▶ **Try it**
Beginning with the line that contains "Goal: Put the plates" and ending with the line that contains "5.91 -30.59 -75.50", reproduce the lines of the entries below exactly, omitting pictures.

▶ **Material for this exercise**
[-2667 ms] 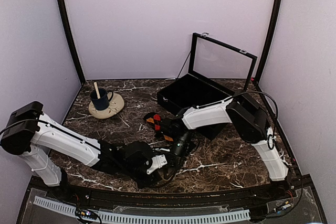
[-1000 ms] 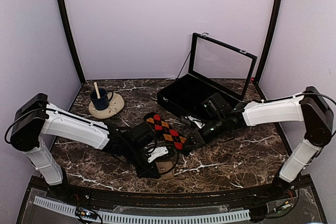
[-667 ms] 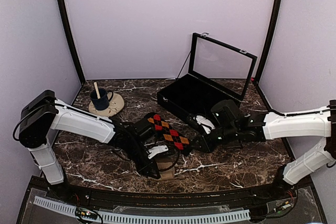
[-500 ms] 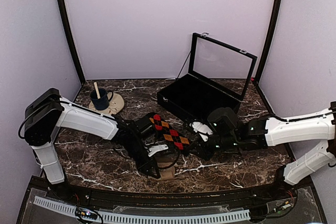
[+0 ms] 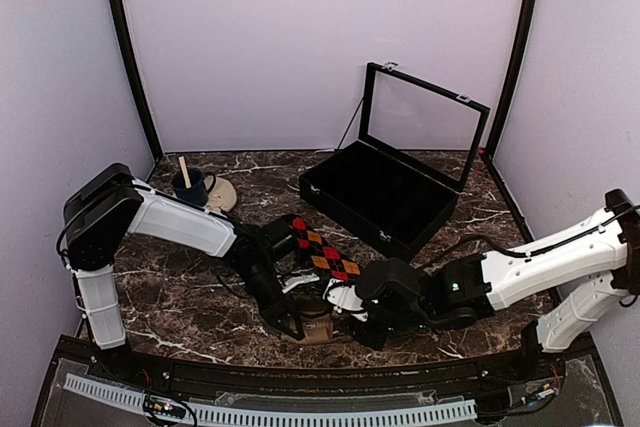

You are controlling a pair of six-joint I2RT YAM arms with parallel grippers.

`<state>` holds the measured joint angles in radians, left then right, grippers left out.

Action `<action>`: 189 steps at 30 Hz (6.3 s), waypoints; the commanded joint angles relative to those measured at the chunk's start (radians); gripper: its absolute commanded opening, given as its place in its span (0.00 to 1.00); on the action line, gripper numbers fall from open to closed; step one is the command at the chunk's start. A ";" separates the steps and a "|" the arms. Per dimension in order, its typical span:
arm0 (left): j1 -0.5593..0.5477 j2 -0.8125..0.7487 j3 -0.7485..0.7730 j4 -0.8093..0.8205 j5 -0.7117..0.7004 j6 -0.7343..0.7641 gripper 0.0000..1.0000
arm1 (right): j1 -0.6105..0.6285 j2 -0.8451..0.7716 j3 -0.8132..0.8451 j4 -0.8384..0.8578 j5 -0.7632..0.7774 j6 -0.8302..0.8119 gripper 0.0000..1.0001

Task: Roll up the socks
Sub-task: Roll the sock at the corner of the board.

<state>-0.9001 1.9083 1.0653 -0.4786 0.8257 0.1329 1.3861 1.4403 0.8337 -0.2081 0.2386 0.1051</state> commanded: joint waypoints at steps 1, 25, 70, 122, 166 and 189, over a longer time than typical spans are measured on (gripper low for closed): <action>0.011 0.020 0.021 -0.078 0.032 0.049 0.00 | 0.064 0.081 0.075 -0.040 0.036 -0.047 0.38; 0.034 0.073 0.059 -0.124 0.088 0.100 0.00 | 0.050 0.370 0.253 -0.040 0.025 -0.280 0.50; 0.125 -0.013 -0.055 0.186 0.111 -0.182 0.27 | -0.109 0.381 0.180 -0.080 -0.358 -0.147 0.00; -0.284 -0.440 -0.464 0.687 -0.699 0.102 0.32 | -0.379 0.531 0.197 -0.170 -1.008 -0.042 0.00; -0.332 -0.203 -0.325 0.542 -0.626 0.235 0.00 | -0.417 0.574 0.259 -0.251 -1.035 -0.100 0.00; -0.264 -0.261 -0.310 0.369 -0.553 0.097 0.00 | -0.504 0.463 0.186 -0.131 -1.044 0.012 0.26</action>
<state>-1.1854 1.6547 0.7521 0.0513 0.2325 0.2630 0.9092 1.9400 1.0542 -0.3832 -0.8406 0.0860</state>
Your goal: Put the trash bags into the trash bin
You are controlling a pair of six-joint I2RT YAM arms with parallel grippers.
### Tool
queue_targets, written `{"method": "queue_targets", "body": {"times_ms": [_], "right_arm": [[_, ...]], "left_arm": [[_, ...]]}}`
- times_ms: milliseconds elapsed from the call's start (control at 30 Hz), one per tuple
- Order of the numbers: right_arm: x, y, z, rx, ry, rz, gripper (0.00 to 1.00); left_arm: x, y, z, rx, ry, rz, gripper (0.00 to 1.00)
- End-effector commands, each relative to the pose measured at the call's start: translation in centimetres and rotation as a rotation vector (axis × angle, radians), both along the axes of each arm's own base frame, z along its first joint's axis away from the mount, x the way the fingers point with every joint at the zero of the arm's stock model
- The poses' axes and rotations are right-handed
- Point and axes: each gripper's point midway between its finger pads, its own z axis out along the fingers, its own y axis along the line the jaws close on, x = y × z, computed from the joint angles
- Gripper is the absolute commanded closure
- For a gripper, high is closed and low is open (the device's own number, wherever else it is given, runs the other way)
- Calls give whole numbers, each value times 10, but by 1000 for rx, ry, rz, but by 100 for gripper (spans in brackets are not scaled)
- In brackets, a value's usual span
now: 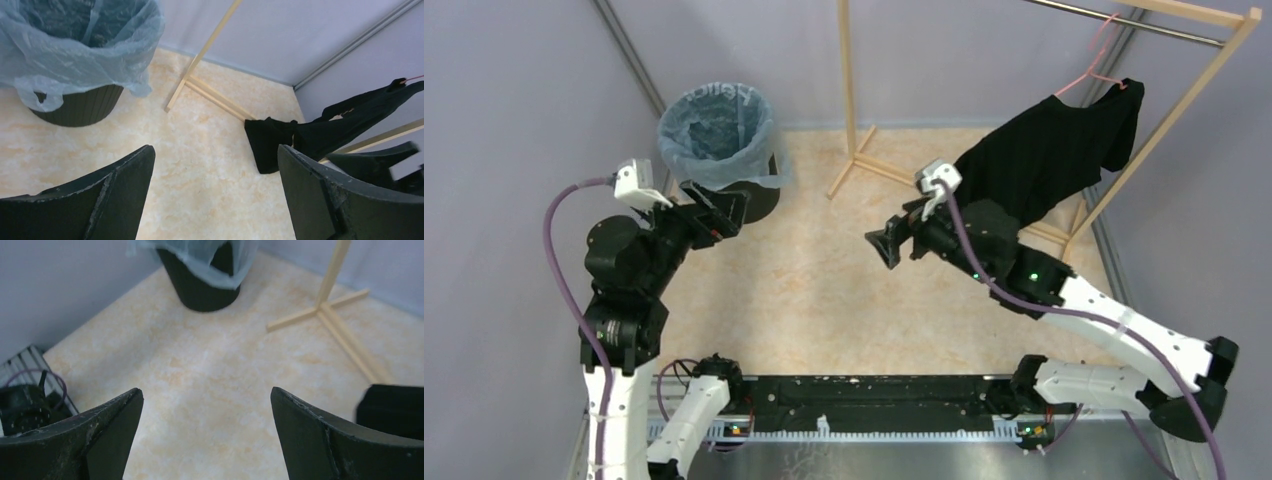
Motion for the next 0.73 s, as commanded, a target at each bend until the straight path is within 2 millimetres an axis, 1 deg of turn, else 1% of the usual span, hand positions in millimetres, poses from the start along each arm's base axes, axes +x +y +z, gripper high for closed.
{"method": "queue_targets", "body": {"times_ms": [0,100,200,267,333,433,533,700], "right_arm": [[5,-46,98,76,-211,-143,1],[3,-67,133,99,-302,-187,1],[-3,-81,154,131,-361,-200,1],[-7,-87,163,153,-381,-205,1],[-9,-92,168,172,-390,-216,1],[-9,-97,170,187,-383,-234,1],[-8,-100,170,200,-370,-255,1],[-11,-101,161,194,-351,-247,1]], "left_arm": [[-17,6,53,19,-171,19,2],[-30,7,67,26,-233,18,2],[-42,14,77,51,-292,46,2],[-48,19,82,64,-322,73,2],[-54,24,86,72,-347,96,2],[-57,28,89,75,-368,117,2],[-54,29,89,75,-369,123,2],[-46,27,87,68,-361,114,2]]}}
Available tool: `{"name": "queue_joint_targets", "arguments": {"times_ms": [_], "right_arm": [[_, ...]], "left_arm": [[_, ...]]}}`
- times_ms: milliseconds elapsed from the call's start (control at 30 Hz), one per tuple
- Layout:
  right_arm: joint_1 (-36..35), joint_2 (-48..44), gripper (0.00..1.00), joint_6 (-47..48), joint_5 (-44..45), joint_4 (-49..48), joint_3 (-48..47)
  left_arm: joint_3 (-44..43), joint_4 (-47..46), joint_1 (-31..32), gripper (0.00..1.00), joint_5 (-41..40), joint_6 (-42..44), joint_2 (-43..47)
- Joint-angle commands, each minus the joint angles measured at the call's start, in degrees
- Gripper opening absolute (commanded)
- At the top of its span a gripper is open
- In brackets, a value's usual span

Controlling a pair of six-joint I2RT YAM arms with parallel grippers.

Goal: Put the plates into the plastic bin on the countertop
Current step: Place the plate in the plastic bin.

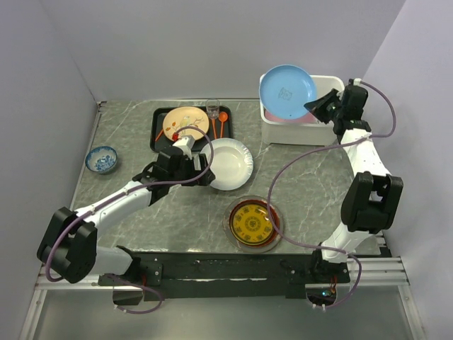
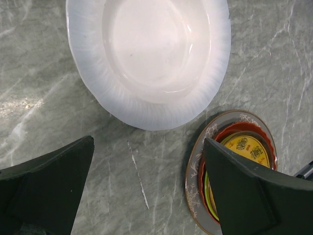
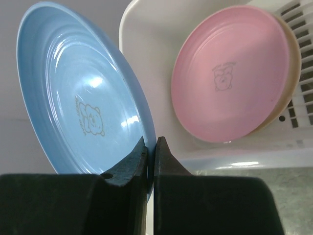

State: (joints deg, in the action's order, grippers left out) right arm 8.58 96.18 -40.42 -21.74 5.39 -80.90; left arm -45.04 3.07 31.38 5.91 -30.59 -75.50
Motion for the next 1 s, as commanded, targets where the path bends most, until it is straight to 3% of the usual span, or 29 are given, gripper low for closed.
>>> {"name": "queue_joint_targets", "arguments": {"times_ms": [0,433,967], "right_arm": [[1.17,2.43,0.0,-0.62,1.79,-0.82,-6.44],[2.23,8.75,0.0,-2.29,0.38,-1.08,-12.0],[4.16,16.75,0.01,0.78,6.62,3.49,-18.49]], "left_arm": [[-2.25,-2.54,0.26,0.99,1.56,1.32,-0.87],[-1.2,-3.16,0.26,0.99,-1.78,1.23,1.41],[1.0,-4.74,0.26,0.99,1.03,-0.43,3.52]]}}
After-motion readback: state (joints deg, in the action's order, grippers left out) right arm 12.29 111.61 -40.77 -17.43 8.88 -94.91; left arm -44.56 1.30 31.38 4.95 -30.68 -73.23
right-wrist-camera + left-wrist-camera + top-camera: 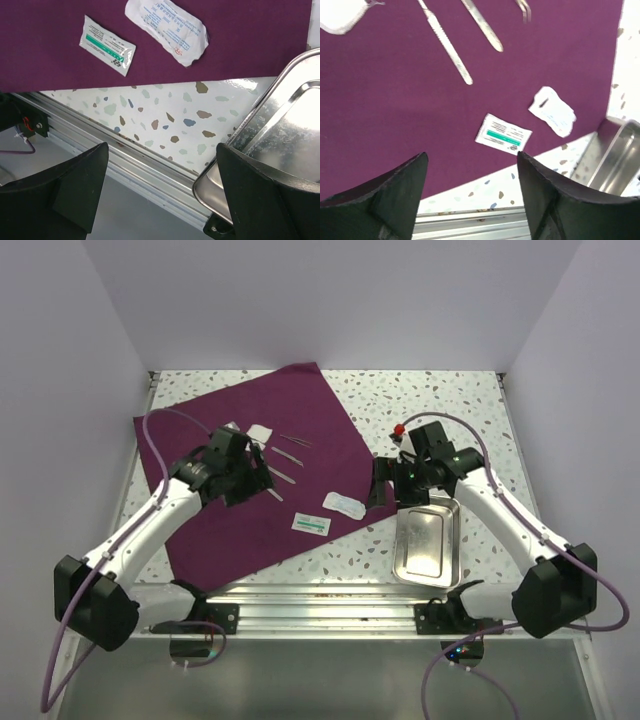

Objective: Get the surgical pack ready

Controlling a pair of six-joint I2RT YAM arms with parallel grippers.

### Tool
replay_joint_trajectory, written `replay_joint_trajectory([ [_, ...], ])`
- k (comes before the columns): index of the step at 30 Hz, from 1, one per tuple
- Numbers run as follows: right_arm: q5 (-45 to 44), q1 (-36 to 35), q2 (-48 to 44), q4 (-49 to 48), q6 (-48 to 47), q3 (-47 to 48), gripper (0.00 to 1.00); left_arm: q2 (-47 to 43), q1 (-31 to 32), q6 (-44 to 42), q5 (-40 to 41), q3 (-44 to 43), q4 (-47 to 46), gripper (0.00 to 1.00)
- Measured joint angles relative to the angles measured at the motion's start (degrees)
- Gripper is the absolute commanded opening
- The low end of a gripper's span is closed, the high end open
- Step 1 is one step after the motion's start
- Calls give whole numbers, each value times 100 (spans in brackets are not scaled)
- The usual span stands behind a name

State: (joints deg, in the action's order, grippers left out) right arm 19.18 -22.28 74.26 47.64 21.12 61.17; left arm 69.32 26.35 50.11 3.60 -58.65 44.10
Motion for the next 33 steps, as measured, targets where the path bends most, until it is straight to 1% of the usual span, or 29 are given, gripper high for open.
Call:
replay_joint_trajectory([
  [1, 2, -13, 20, 2, -50, 39, 91, 94, -111, -2, -44, -22, -11, 66],
  [3, 2, -15, 125, 81, -151, 116, 90, 317, -400, -2, -212, -20, -26, 56],
  [4, 2, -15, 195, 114, -181, 151, 89, 457, -560, 20, -286, -13, -50, 47],
  [6, 4, -15, 407, 140, -236, 221, 89, 778, -850, 76, -356, -7, -116, 38],
  [7, 15, -15, 494, 136, -251, 234, 88, 922, -925, 114, -345, -20, -116, 36],
  [11, 92, -22, 660, 170, -284, 258, 88, 1725, -962, 343, -310, -280, -96, 34],
  [15, 131, -22, 675, 170, -308, 278, 89, 2535, -890, 623, -136, -837, -24, 34],
  [20, 129, -33, 671, 157, -317, 271, 89, 3215, -743, 903, 114, -1384, 81, 34],
  [23, 129, -33, 656, 133, -317, 208, 89, 3497, -662, 1003, 245, -1631, 212, 36],
  [28, 129, -33, 595, 142, -323, 111, 90, 3884, -616, 1099, 481, -2057, 494, 43],
  [33, 127, -33, 581, 133, -332, 107, 90, 4037, -616, 1141, 573, -2166, 599, 43],
])
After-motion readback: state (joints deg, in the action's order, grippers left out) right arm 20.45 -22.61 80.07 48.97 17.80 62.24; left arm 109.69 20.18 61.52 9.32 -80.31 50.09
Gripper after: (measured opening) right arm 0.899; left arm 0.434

▶ **Reply to the task**
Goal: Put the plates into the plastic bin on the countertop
Current step: Place the plate in the plastic bin.


State: (joints deg, in the action's order, grippers left out) right arm 8.58 96.18 -40.42 -21.74 5.39 -80.90; left arm -45.04 3.07 31.38 5.91 -30.59 -75.50

Nothing remains to be added to the exercise.